Regulation of these 6 genes were proven in assorted cancers except HCC. Sequestosome 1 (SQSTM1) encodes a multifunctional protein that binds to ubiquitin. p62 was confirmed to inhibit autophagy flux and promote epithelial-mesenchymal transformation in metastatic prostate cancer by maintaining the level of HDAC6 [20]. Sequestosome 1 is an effective prognostic factor associated with cell proliferation in human colorectal cancer [21]. In addition, p62 is upregulated in the prophase of HCC and induces cancer by maintaining the survival of stress-induced HCC-initiating cells [22]. HDAC1 mediates eukaryotic gene expression. It has been reported to promote glycolysis in gastric cancer, and it is an independent adverse prognostic factor for disease-free survival and OS [23]. Silencing of HDAC1 enhances the sensitivity of ovarian cancer to chemotherapy [24]. HDAC1 restrains Snail2-mediated epithelial-mesenchymal transition (EMT) in the process of metastasis of HCC (Hu et al. [25]). Viewed in toto, these genes participate in the progression of HCC, which is consistent with this paper.

Besides, 4 feature genes were not yet well defined in HCC. EIF2S1 catalyzes the first regulatory step in the initiation of protein synthesis to promote the binding of the initial tRNA to the 40S ribosome subunit. Phosphorylated eIF2α has been found to predict a triple-negative breast cancer patient's disease-free survival [26]. Estrogen-induced apoptosis of breast cancer cells takes place by blocking dephosphorylation of the eIF2α protein [27]. It has been shown that the long noncoding RNA (lncRNA) nR2F1-AS1 stimulates the malignant phenotype of osteosarcoma cells [28]. Inhibition of BIRC5 improves cervical cancer cell sensitivity to radiotherapy [29]. Nine genes, including BIRC5, may be biomarkers for HCC [30]. FKBP1a encodes proteins that are members of the immunomodulatory family, and it is pivotal in immunomodulatory and fundamental cellular processes involved in protein folding and transport. Ten genes, including FKBP1A, were identified as biomarkers for breast cancer [31]. lncRNA SNHG15 enhances EMT of prostate cancer by regulating miR-338-3p/FKBP1A axis [32]. Luo et al. [33] reported FKBP1A overexpression in HCC. Studies have shown that ATG7 adjusts three negative breast cancer tumor progressions [34]. miR-154 exerts a suppressor role by directly targeting ATG7 in bladder cancer [35]. In the context, the investigation of the mechanism of SQSTM1 and HDAC1 in the 6 feature genes was in its infancy. EIF2S1, BIRC5, and FKBP1A were only identified as biomarkers of HCC, and ATG7 was not reported to be associated with HCC. Hence, this paper may provide a theoretic basis for studying these genes in HCC.

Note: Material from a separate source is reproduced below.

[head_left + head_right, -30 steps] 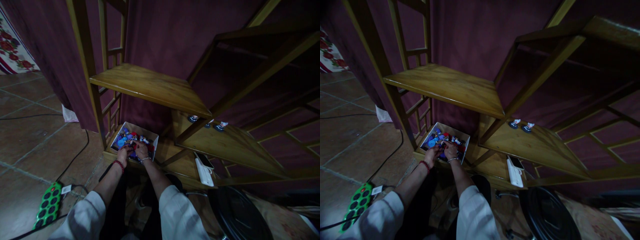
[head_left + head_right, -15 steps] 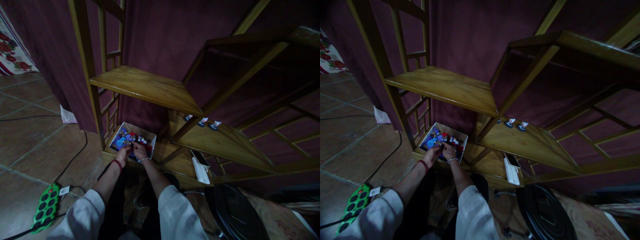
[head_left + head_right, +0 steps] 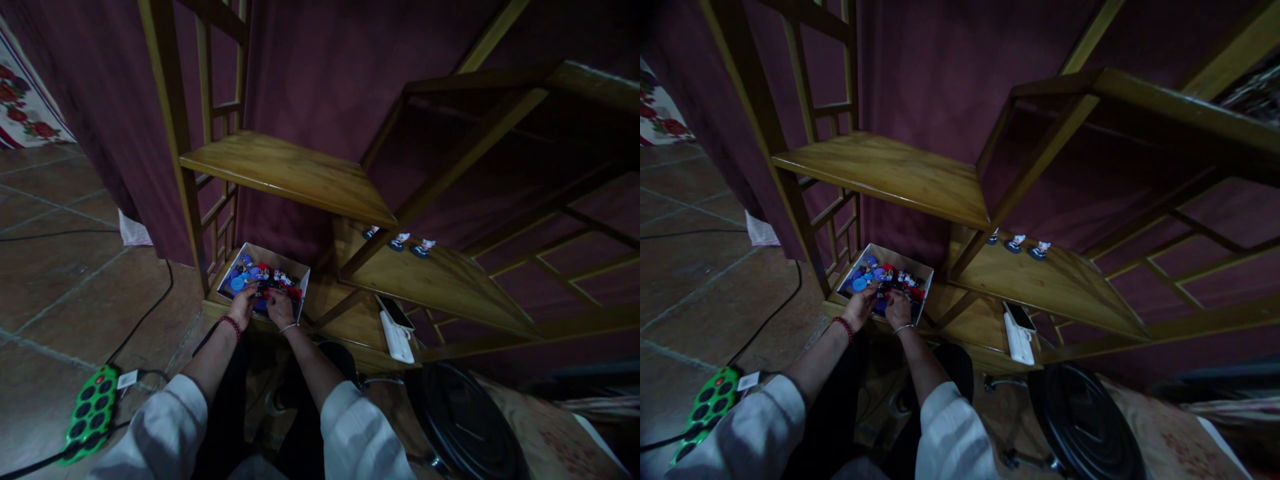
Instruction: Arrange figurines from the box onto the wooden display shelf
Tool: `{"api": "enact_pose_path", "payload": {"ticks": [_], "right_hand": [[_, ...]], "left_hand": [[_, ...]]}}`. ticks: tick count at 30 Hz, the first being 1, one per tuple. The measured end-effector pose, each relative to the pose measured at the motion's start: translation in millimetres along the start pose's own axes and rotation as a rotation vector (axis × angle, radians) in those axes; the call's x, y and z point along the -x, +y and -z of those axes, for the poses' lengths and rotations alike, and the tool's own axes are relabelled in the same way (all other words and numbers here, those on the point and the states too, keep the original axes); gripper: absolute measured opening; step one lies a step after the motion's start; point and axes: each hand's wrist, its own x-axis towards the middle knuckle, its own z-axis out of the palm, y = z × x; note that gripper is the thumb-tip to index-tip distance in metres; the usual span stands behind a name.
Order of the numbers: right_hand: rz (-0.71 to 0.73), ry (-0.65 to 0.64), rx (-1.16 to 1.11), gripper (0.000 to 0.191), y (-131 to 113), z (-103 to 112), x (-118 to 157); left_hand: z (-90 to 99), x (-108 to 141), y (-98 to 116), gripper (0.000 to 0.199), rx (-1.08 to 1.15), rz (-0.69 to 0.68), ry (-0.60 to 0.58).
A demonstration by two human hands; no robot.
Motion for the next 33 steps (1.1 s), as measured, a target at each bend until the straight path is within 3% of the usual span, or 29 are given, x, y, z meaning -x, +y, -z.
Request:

On the whole, 6 autophagy-associated genes were identified via bioinformatics methods (EIF2S1, BIRC5, SQSTM1, ATG7, HDAC1, and FKBP1A), and a corresponding prognostic risk model was constructed. Our finding will yield valuable insight into early diagnosis, prognosis, and development of new therapies. However, application of these 6 feature genes requires validation by incremental clinical experiments and animal experiments.